> WORK TASK
Write the records out again exactly, leaving no images in.

Dataset records:
◆ ◆ ◆ ◆ ◆

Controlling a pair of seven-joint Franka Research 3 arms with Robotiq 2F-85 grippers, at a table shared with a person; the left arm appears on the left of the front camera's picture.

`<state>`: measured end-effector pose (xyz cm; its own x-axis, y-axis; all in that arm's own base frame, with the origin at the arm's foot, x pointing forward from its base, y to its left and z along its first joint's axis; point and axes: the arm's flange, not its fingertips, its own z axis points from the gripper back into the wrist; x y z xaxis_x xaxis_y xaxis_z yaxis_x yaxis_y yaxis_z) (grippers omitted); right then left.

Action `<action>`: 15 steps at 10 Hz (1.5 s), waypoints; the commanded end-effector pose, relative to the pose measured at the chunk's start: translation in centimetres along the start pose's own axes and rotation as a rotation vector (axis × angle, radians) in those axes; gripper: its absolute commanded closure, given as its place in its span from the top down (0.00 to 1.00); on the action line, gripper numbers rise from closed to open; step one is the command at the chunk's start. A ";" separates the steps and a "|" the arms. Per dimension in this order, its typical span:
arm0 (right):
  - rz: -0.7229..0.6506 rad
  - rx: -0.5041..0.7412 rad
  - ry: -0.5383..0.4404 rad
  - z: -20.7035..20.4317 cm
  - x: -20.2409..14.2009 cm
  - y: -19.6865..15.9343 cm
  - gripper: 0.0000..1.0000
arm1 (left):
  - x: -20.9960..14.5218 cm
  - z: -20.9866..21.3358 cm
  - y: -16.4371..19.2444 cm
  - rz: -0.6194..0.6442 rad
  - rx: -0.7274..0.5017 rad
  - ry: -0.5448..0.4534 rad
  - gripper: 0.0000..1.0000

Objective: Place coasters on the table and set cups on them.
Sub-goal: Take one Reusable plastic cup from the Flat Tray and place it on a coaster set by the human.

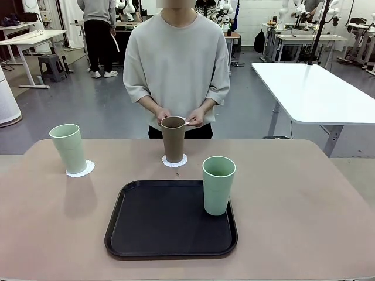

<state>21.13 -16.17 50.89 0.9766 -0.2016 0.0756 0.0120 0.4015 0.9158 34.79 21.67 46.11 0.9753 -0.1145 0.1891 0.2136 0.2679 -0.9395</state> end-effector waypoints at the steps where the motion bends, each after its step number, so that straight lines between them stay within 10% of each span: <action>1: 0.009 0.019 -0.001 0.0 0.0 0.1 1.00 | -0.1 -0.9 -0.5 0.036 0.008 -0.034 1.00; 15: 0.009 0.019 -0.001 0.0 0.0 0.1 1.00 | -0.1 -0.9 -0.5 0.036 0.008 -0.034 1.00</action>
<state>21.13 -16.17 50.89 0.9766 -0.2016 0.0756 0.0120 0.4015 0.9158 34.75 21.11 45.97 0.9798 -0.0996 0.1733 0.1946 0.2759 -0.9413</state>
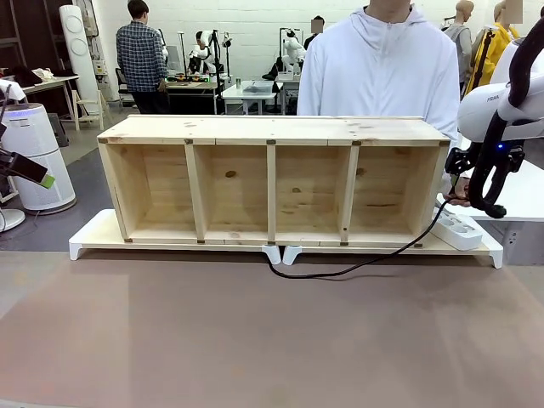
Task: Perform cable management.
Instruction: Release the Power Cable when the human grasps it.
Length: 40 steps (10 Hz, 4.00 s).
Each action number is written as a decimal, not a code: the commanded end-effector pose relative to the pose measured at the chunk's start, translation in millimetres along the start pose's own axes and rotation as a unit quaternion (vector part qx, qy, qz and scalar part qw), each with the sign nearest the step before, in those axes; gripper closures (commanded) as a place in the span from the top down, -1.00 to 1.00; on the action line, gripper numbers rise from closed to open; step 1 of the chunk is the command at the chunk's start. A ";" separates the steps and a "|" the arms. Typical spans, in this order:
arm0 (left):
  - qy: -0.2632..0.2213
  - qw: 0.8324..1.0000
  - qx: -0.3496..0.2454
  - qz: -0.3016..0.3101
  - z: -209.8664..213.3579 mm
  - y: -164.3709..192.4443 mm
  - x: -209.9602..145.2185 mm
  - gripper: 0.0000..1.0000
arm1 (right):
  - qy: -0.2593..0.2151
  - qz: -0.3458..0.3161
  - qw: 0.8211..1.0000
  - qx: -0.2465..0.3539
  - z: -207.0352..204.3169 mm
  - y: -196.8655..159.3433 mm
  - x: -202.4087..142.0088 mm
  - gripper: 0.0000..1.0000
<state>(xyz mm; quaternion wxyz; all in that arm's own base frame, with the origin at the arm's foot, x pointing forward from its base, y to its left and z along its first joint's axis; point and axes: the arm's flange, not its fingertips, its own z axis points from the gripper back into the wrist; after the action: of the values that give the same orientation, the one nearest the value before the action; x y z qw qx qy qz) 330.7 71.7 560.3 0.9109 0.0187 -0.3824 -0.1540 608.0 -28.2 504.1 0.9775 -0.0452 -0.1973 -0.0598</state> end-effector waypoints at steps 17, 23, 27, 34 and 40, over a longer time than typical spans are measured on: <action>0.002 1.000 -0.001 0.002 0.0 1.0 -0.8 1.00 | 0.001 0.000 1.000 0.000 -0.4 -0.2 -0.2 0.95; 0.002 1.000 -0.001 0.002 0.0 1.0 -0.8 1.00 | 0.001 0.000 1.000 0.000 -0.4 -0.2 -0.2 0.95; 0.002 1.000 -0.001 0.002 0.0 1.0 -0.8 1.00 | 0.001 0.000 1.000 0.000 -0.4 -0.2 -0.2 0.95; 0.002 1.000 -0.001 0.002 0.0 1.0 -0.8 1.00 | 0.001 0.000 1.000 0.000 -0.4 -0.2 -0.2 0.95; 0.002 1.000 -0.001 0.002 0.0 1.0 -0.8 1.00 | 0.001 0.000 1.000 0.000 -0.4 -0.2 -0.2 0.95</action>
<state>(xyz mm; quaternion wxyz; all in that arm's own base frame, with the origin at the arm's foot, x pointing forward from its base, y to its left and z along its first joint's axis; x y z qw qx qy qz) 330.7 71.7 560.3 0.9109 0.0187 -0.3824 -0.1540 608.0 -28.5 504.1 0.9775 -0.0453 -0.1973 -0.0601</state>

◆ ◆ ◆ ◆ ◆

> RESPONSE BOX
Controlling a pair of seven-joint Franka Research 3 arms with Robotiq 2F-85 grippers, at a table shared with a person; the left arm appears on the left of the front camera's picture.

`<state>`: measured end-effector pose (xyz cm; its own x-axis, y-axis; all in that arm's own base frame, with the origin at the arm's foot, x pointing forward from its base, y to its left and z along its first joint's axis; point and axes: the arm's flange, not its fingertips, its own z axis points from the gripper back into the wrist; x y z xaxis_x xaxis_y xaxis_z yaxis_x yaxis_y yaxis_z) (grippers omitted); right then left.

Action `<action>`: 15 steps at 10 Hz (1.5 s), waypoints; the commanded end-effector pose, relative to the pose measured at the chunk's start: translation in centimetres along the start pose's own axes and rotation as a rotation vector (axis × angle, radians) in those axes; gripper: its absolute commanded closure, given as its place in its span from the top down (0.00 to 1.00); on the action line, gripper numbers rise from closed to open; step one is the command at the chunk's start. A ";" separates the steps and a "|" the arms. Per dimension in this order, its typical span:
arm0 (right):
  - rz: -0.7229..0.6506 rad
  - rx: -0.5041..0.7412 rad
  - ry: -0.5383..0.4404 rad
  - z: -20.7035..20.4317 cm
  - x: -20.2409..14.2009 cm
  - y: -19.6865..15.9343 cm
  - gripper: 0.0000..1.0000
arm1 (left):
  - x: -20.9960..14.5218 cm
  - z: -20.9866..21.3358 cm
  - y: -16.4371..19.2444 cm
  - rz: -0.6194..0.6442 rad
  - rx: -0.7274..0.5017 rad
  - ry: -0.5448..0.4534 rad
  - gripper: 0.0000..1.0000

Objective: Place coasters on the table and set cups on them.
Sub-goal: Take one Reusable plastic cup from the Flat Tray and place it on a coaster set by the human.


<state>21.13 -16.17 50.89 0.9766 -0.2016 0.0756 0.0120 0.4015 0.9158 34.79 21.67 46.11 0.9753 -0.1145 0.1891 0.2136 0.2679 -0.9395</state> end-effector waypoints at the steps where the motion bends, each after its step number, so that straight lines between them stay within 10% of each span: <action>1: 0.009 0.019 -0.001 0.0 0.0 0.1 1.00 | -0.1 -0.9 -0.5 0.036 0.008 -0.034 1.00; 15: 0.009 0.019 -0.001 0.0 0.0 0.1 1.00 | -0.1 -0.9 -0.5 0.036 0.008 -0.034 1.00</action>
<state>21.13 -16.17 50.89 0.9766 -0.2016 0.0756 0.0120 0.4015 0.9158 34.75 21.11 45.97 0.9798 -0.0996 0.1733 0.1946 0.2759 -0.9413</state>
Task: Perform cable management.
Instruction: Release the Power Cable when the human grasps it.
Length: 40 steps (10 Hz, 4.00 s).
Each action number is written as a decimal, not a code: the commanded end-effector pose relative to the pose measured at the chunk's start, translation in millimetres along the start pose's own axes and rotation as a unit quaternion (vector part qx, qy, qz and scalar part qw), each with the sign nearest the step before, in those axes; gripper closures (commanded) as a place in the span from the top down, -1.00 to 1.00; on the action line, gripper numbers rise from closed to open; step 1 of the chunk is the command at the chunk's start. A ";" separates the steps and a "|" the arms. Typical spans, in this order:
arm0 (left):
  - qy: -0.2632..0.2213
  - qw: 0.8324..1.0000
  - qx: -0.3496..0.2454
  - qz: -0.3016..0.3101
  - z: -209.8664..213.3579 mm
  - y: -164.3709..192.4443 mm
  - x: -209.9602..145.2185 mm
  - gripper: 0.0000..1.0000
arm1 (right):
  - qy: -0.2593..0.2151
  - qz: -0.3458..0.3161
  - qw: 0.8211..1.0000
  - qx: -0.2465..0.3539
  - z: -207.0352..204.3169 mm
  - y: -196.8655..159.3433 mm
  - x: -202.4087..142.0088 mm
  - gripper: 0.0000..1.0000
<state>(xyz mm; quaternion wxyz; all in that arm's own base frame, with the origin at the arm's foot, x pointing forward from its base, y to its left and z along its first joint's axis; point and axes: the arm's flange, not its fingertips, its own z axis points from the gripper back into the wrist; after the action: of the values that give the same orientation, the one nearest the value before the action; x y z qw qx qy qz) 330.7 71.7 560.3 0.9109 0.0187 -0.3824 -0.1540 608.0 -28.2 504.1 0.9775 -0.0452 -0.1973 -0.0598</state> end-effector waypoints at steps 17, 23, 27, 34 and 40, over a longer time than typical spans are measured on: <action>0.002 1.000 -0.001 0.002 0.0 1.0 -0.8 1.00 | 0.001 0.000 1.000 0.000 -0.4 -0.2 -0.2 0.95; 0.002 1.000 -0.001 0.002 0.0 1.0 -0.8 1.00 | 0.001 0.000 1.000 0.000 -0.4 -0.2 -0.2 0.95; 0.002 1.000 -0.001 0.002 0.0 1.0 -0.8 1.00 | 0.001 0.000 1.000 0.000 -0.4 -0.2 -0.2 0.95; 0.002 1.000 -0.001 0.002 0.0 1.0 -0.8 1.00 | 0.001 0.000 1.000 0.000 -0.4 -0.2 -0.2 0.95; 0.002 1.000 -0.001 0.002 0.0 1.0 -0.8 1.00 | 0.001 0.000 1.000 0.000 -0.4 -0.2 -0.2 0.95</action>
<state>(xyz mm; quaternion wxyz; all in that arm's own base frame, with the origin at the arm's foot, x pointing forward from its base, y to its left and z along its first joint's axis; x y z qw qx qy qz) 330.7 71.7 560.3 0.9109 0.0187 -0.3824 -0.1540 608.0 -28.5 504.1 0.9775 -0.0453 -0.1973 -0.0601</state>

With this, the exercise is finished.